-- YOUR TASK --
Your answer should hold each line of the material that contains the word "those".
◆ ◆ ◆ ◆
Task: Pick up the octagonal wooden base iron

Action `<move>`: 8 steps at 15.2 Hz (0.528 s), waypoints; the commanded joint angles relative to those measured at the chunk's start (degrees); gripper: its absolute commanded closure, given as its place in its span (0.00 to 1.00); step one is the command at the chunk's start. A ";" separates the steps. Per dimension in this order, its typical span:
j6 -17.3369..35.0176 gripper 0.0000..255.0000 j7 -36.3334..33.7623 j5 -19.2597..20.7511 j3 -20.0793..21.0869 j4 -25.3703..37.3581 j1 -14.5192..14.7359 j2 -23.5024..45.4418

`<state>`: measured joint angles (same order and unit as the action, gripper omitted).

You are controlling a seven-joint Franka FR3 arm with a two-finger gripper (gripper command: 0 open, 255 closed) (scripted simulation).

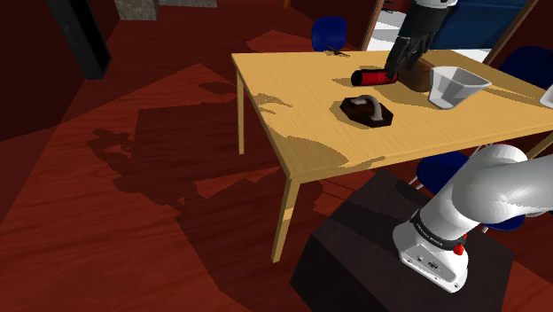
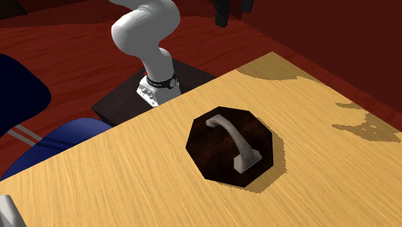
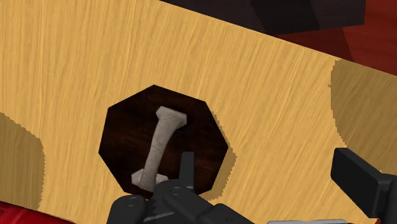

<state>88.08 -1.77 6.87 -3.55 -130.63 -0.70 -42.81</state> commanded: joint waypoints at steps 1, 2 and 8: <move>0.00 0.00 0.00 0.00 0.00 0.00 0.00 0.00; 1.95 0.00 -0.21 0.23 -0.73 -1.07 -0.49 0.54; 13.82 0.00 -1.31 1.37 -5.26 -6.16 -3.36 5.32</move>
<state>99.70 -3.14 7.95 -7.80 -136.30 -3.49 -38.70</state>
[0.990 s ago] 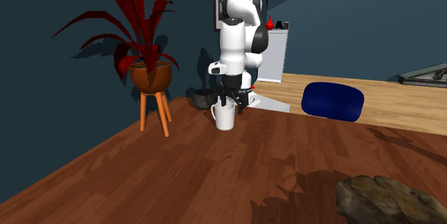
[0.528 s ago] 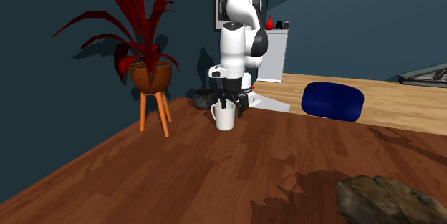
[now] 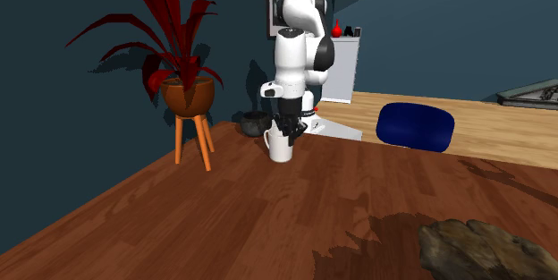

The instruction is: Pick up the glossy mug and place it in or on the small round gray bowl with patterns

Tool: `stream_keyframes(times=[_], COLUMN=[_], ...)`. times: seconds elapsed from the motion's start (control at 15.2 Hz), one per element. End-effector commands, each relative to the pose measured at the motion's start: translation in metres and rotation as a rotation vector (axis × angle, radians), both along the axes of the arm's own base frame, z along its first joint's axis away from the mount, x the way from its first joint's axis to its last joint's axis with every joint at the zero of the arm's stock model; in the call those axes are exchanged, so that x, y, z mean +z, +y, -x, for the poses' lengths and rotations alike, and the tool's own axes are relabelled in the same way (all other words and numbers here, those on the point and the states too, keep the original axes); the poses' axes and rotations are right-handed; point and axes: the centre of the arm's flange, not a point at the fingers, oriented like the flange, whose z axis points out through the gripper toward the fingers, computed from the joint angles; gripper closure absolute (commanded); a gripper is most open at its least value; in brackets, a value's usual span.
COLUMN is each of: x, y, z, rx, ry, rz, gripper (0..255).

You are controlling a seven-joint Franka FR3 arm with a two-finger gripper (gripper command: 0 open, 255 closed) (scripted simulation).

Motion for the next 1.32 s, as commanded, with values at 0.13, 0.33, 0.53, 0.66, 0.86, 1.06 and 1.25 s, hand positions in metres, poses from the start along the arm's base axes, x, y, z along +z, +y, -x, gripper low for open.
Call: stream_keyframes(times=[0.13, 0.33, 0.53, 0.66, 0.86, 1.06, 1.25], x=[0.000, 0.011, 0.026, 0.037, 0.053, 0.069, 0.085], y=[0.000, 0.000, 0.000, 0.000, 0.000, 0.000, 0.000], z=[0.000, 0.000, 0.000, 0.000, 0.000, 0.000, 0.000], rx=[0.000, 0.000, 0.000, 0.000, 0.000, 0.000, 0.000], ry=[0.000, 0.000, 0.000, 0.000, 0.000, 0.000, 0.000], rz=[0.000, 0.000, 0.000, 0.000, 0.000, 0.000, 0.000], gripper=[255, 255, 255, 255, 255, 255, 255])
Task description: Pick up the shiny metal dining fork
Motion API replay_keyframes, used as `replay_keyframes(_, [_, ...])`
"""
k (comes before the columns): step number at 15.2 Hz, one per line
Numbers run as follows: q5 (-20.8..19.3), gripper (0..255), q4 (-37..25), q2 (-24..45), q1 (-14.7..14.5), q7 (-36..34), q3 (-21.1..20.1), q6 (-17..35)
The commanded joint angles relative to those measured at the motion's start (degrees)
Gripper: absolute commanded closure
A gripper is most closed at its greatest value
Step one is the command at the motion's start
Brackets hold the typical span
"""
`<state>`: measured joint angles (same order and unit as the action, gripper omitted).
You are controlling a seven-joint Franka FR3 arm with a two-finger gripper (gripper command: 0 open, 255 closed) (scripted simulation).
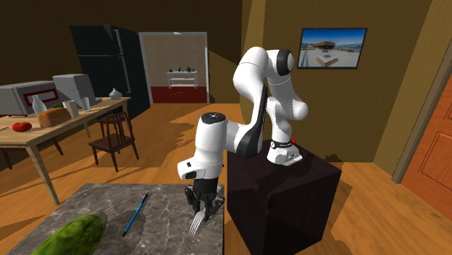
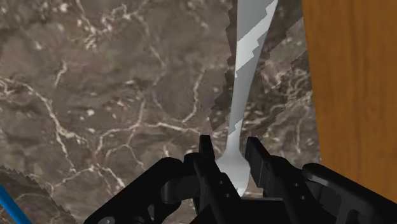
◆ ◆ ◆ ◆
-- EXPECTED OUTPUT --
Action `<move>`: 8 steps at 15.2 Hz (0.528 s), waypoints; the commanded joint angles relative to those measured at the chunk's start (degrees); gripper: its absolute commanded closure, given as its place in its span (0.00 to 1.00); step one is the command at the chunk's start. A ";" separates the steps. Per dimension in this order, its typical span:
Tool: `stream_keyframes(times=[_], COLUMN=[_], ...)`. times: seconds elapsed from the motion's start (control at 15.2 Hz), one per element. End-effector commands, each relative to the pose measured at the motion's start: translation in metres and rotation as a rotation vector (axis × angle, radians), both along the axes of the arm's own base frame, z along its first joint's axis away from the mount, x the way from its first joint's axis to its last joint's axis with every joint at the zero of the arm's stock model; in the call those axes are exchanged, so that x, y, z mean +z, +y, -x, for the poses' lengths and rotations alike, and the tool's own axes are relabelled in the same way (all other words and numbers here, those on the point and the states too, keep the original axes); the poses' axes and rotations are right-handed; point and axes: the centre of the arm's flange, not a point at the fingers, oriented like the flange, whose z axis points out through the gripper toward the fingers, computed from the joint angles; gripper closure absolute (commanded); a gripper is most open at its least value; in brackets, a value's usual span.
The commanded joint angles relative to those measured at the motion's start (degrees)

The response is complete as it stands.